DIRECTIONS FOR THIS TASK ::
From the first line to the last, print the data exactly.

SUPPLIED INFORMATION ::
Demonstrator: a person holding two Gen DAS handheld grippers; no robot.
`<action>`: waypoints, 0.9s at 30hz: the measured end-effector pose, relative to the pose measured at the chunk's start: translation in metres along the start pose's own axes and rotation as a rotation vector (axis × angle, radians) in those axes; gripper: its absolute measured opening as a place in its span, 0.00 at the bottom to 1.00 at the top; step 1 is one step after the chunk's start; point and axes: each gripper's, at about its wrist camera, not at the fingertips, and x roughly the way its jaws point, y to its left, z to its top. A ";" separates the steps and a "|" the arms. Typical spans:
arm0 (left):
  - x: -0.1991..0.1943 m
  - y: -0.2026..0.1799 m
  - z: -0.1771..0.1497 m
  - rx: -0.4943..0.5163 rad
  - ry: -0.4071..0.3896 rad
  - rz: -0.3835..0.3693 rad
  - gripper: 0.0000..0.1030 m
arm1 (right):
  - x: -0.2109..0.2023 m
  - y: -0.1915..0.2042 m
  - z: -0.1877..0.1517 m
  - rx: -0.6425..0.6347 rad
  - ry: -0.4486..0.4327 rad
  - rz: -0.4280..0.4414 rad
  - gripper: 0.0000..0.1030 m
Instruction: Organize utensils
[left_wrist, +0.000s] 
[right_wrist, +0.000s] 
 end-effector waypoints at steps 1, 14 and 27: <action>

COMPLETED EXERCISE ::
Demonstrator: a person holding two Gen DAS handheld grippers; no robot.
`<action>`: waypoints, 0.9s at 30hz: the measured end-effector pose, relative to the pose measured at the chunk's start: translation in metres along the start pose's own axes and rotation as a rotation vector (axis × angle, radians) in those axes; gripper: its absolute measured opening as a place in its span, 0.00 at the bottom to 1.00 at the top; step 1 is one step after the chunk's start; point and axes: each gripper's, at about its wrist camera, not at the fingertips, and x roughly the way its jaws point, y to its left, z to its top. A ";" separates the steps and a "|" the arms. Typical spans:
arm0 (left):
  - x: -0.1991..0.1943 m
  - y: -0.2026..0.1799 m
  - z: -0.1771..0.1497 m
  - rx: -0.4943..0.5163 rad
  - ry: -0.4071..0.3896 rad
  - rz: -0.3835..0.3693 rad
  - gripper: 0.0000..0.1030 m
arm1 (right):
  - x: -0.2109..0.2023 m
  - y: -0.1915..0.2042 m
  - z: -0.1877..0.1517 m
  - rx: -0.6425..0.6347 rad
  - ry: -0.4486..0.4327 rad
  - rz: -0.4280..0.4414 rad
  - gripper: 0.0000..0.1030 m
Instruction: Organize utensils
[left_wrist, +0.000s] 
[right_wrist, +0.000s] 
 end-effector waypoints at steps 1, 14 and 27: <action>

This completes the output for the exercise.